# What is needed
What you return should be the lines of the data containing "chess", each in full.

[Stored data]
########
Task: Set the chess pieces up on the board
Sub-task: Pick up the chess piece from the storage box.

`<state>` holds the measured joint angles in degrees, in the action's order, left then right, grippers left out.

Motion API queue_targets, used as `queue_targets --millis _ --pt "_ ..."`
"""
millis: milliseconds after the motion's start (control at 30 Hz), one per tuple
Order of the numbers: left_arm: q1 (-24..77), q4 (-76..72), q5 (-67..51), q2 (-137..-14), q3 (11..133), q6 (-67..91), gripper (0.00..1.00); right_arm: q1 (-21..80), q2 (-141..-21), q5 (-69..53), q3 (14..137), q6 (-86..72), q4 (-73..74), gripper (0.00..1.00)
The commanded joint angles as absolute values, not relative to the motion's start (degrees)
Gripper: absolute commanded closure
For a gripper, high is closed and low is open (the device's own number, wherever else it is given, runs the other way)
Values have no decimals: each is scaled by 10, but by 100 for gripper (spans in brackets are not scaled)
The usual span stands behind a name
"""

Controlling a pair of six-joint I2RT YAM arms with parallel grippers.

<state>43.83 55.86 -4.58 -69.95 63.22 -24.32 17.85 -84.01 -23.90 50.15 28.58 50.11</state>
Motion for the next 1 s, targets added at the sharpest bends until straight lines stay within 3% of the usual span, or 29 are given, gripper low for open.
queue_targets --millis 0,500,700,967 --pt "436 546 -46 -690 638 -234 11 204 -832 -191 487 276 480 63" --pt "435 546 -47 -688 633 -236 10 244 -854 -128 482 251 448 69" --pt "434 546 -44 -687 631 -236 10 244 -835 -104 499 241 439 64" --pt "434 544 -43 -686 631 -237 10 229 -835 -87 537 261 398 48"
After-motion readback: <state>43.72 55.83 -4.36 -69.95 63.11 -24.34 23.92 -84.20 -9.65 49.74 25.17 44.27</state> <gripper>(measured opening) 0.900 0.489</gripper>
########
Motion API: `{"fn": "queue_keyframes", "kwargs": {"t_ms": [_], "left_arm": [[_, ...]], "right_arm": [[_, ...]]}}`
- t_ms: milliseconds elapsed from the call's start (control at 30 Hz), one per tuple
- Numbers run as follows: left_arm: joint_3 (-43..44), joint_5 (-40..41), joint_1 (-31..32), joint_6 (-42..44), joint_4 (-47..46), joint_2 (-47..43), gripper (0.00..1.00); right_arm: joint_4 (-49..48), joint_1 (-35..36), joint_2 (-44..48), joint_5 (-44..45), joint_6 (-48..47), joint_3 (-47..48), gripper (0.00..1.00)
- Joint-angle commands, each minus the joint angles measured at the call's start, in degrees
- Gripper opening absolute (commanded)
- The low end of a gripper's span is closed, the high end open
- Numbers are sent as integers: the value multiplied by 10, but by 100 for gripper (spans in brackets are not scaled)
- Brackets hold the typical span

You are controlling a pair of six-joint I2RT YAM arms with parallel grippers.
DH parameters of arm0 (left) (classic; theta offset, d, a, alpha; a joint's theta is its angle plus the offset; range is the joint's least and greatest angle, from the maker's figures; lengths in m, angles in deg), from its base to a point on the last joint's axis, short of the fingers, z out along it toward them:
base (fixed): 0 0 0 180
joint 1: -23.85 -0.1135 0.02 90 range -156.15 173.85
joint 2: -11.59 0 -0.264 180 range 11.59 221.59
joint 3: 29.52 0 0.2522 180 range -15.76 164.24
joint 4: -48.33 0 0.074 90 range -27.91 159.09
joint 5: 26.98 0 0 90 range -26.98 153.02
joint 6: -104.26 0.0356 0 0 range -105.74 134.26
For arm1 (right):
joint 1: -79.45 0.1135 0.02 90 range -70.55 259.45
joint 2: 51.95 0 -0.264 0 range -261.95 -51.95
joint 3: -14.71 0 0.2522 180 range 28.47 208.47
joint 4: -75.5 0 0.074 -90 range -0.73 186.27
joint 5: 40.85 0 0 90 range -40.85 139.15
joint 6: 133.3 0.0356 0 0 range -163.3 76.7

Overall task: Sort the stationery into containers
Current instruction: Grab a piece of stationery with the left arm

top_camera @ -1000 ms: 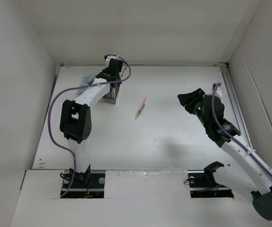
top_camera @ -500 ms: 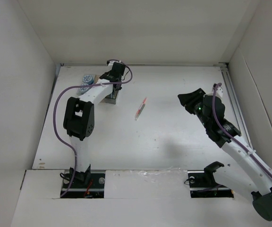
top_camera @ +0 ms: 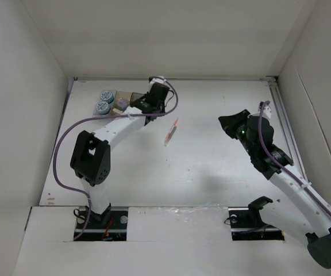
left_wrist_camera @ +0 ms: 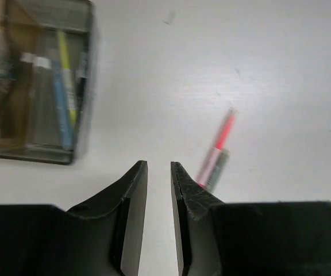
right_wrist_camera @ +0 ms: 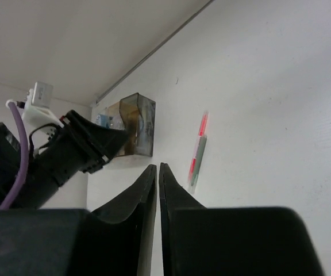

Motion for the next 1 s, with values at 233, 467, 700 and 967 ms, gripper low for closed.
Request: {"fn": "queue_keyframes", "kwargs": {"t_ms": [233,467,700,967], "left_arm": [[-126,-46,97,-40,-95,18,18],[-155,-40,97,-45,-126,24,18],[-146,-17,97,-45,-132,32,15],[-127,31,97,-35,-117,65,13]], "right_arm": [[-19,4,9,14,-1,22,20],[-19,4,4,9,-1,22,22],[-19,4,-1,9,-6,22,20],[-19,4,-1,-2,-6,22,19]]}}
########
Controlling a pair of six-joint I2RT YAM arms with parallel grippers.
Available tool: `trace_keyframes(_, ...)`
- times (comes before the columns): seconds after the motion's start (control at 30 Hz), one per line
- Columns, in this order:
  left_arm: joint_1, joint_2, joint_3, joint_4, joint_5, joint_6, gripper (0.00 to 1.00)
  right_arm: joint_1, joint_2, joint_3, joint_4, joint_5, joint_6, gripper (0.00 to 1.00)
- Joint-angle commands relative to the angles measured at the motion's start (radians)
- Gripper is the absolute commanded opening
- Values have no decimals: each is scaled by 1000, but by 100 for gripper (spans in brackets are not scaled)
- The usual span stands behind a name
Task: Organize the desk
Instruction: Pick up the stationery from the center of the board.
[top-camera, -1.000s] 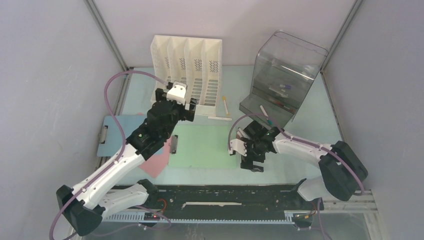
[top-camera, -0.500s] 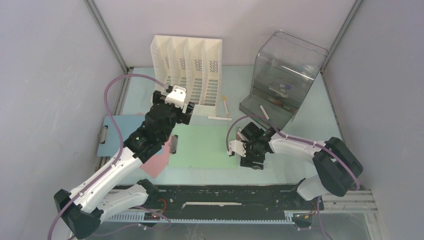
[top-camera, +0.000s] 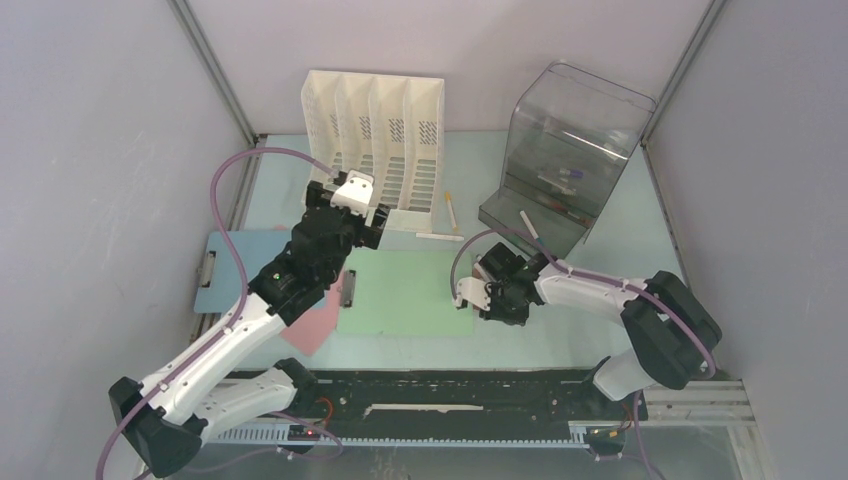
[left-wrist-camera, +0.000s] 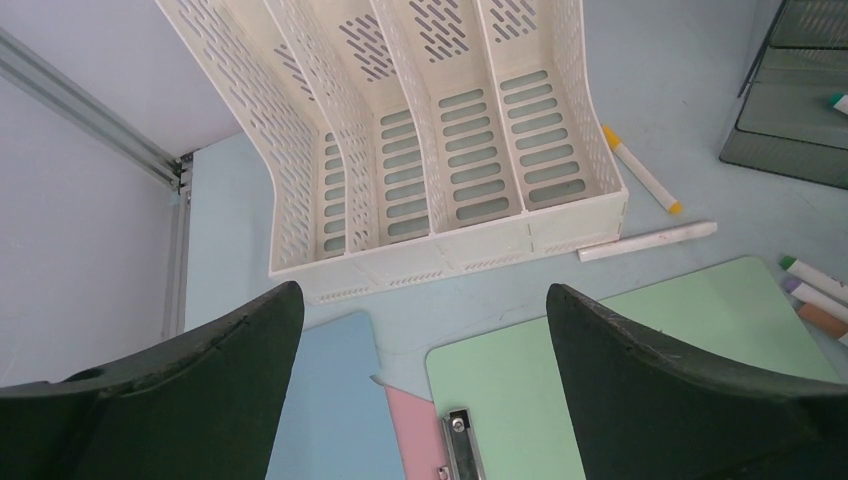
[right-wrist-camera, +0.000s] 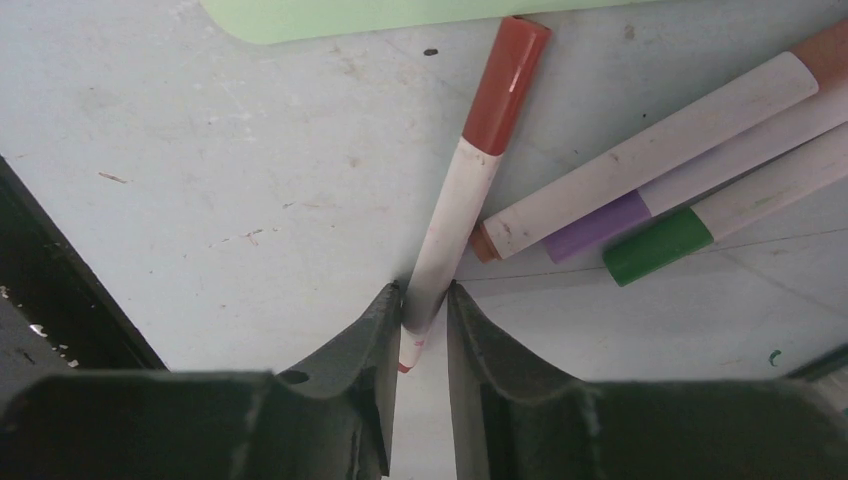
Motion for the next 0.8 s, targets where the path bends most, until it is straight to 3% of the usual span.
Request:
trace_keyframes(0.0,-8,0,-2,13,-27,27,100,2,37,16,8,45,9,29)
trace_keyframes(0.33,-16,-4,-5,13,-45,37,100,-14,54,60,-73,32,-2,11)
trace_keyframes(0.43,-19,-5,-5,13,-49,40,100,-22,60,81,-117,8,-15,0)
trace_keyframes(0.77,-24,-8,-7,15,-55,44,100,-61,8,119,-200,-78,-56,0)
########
# Written response
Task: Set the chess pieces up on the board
Sub-task: Pick up the chess piece from the storage box.

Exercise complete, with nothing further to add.